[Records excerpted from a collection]
•••••
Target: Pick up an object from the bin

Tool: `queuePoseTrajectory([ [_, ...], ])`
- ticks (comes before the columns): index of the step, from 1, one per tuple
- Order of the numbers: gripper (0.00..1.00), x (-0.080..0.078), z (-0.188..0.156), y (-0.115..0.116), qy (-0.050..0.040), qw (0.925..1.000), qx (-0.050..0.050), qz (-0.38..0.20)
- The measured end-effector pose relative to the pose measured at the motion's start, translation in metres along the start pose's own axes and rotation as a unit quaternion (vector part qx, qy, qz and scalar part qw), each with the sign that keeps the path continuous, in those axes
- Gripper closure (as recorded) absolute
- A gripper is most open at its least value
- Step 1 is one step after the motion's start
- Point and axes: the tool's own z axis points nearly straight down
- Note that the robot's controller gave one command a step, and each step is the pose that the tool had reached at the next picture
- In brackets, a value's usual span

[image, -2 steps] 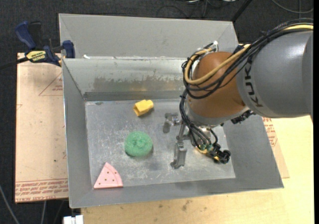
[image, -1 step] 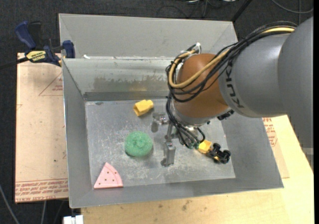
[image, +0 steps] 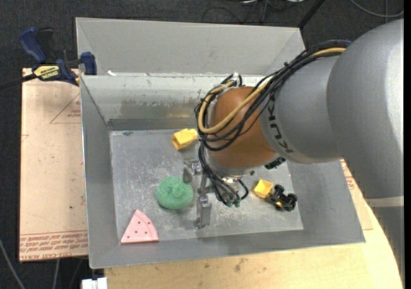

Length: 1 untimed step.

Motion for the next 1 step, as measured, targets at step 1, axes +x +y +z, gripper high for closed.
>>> queuePoseTrajectory([
  [1, 0.00, -0.0115, 0.0032, 0.0199, -0.0012, 0.9906, 0.000, 0.137],
])
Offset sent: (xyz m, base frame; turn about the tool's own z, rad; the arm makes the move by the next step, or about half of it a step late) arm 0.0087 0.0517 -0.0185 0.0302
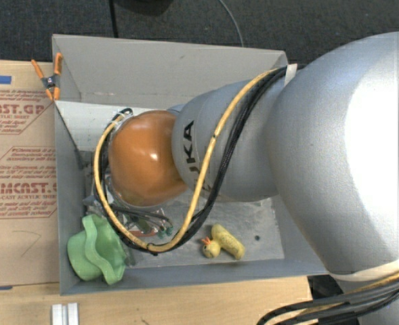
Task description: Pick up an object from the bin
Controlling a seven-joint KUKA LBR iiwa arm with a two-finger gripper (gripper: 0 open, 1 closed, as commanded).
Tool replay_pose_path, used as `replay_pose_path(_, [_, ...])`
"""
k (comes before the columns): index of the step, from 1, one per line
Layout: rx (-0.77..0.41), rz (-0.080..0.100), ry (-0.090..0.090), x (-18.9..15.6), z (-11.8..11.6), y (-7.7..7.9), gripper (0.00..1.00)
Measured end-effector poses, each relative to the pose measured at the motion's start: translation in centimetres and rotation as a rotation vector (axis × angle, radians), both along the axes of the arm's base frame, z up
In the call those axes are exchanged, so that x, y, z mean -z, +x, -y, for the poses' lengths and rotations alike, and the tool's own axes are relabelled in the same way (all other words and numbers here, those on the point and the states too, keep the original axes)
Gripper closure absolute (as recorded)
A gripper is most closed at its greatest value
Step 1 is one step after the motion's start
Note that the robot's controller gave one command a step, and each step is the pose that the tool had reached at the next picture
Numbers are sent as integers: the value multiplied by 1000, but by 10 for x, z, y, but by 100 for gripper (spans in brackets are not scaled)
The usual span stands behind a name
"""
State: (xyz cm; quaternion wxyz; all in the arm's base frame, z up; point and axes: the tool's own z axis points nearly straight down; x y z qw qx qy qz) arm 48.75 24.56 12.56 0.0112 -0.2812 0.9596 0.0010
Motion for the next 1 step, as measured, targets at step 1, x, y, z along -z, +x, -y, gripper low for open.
replay_pose_path(1, [2,0,1,1,0,1,0])
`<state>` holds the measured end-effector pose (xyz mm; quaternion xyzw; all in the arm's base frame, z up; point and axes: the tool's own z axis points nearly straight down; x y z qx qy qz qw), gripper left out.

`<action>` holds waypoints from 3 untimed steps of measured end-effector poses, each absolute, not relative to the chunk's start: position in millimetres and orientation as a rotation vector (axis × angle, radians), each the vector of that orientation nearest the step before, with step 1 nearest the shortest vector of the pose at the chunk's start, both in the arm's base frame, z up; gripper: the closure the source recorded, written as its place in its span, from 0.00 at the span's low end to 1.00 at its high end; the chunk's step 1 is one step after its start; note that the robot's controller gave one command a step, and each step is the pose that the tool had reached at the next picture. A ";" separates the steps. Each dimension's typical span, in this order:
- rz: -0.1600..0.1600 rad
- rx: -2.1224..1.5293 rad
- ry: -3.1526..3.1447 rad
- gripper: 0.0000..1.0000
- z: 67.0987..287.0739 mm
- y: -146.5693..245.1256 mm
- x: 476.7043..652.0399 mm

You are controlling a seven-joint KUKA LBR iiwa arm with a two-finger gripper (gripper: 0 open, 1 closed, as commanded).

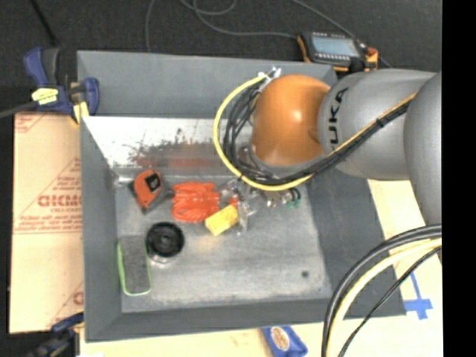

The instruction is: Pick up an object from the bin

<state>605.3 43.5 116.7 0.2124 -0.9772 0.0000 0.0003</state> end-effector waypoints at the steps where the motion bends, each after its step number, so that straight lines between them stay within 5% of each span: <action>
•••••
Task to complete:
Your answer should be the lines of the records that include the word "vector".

Result below:
- The measured end-effector pose relative to the pose measured at the motion's start, translation in metres along the start pose's own axes and rotation as a unit quaternion (vector part qx, qy, qz and scalar part qw), each with the sign that keeps the path continuous, in those axes
Measured end-effector poses, each relative to the pose measured at the motion's start: translation in centimetres and rotation as a rotation vector (axis × angle, radians), both along the axes of the arm's base frame, z up
`<action>` holds waypoints from 3 untimed steps of measured end-effector poses, each absolute, not relative to the chunk's start: position in millimetres and orientation as a rotation vector (axis × angle, radians), each the vector of that orientation nearest the step before, with step 1 nearest the shortest vector of the pose at the chunk's start, both in the arm's base frame, z up; gripper: the closure the source recorded, written as its place in its span, from 0.00 at the span's low end to 1.00 at its high end; the chunk's step 1 is one step after its start; note that the robot's controller gave one command a step, and each step is the pose that the tool had reached at the next picture. A ";" separates the steps. Each dimension's typical span, in this order:

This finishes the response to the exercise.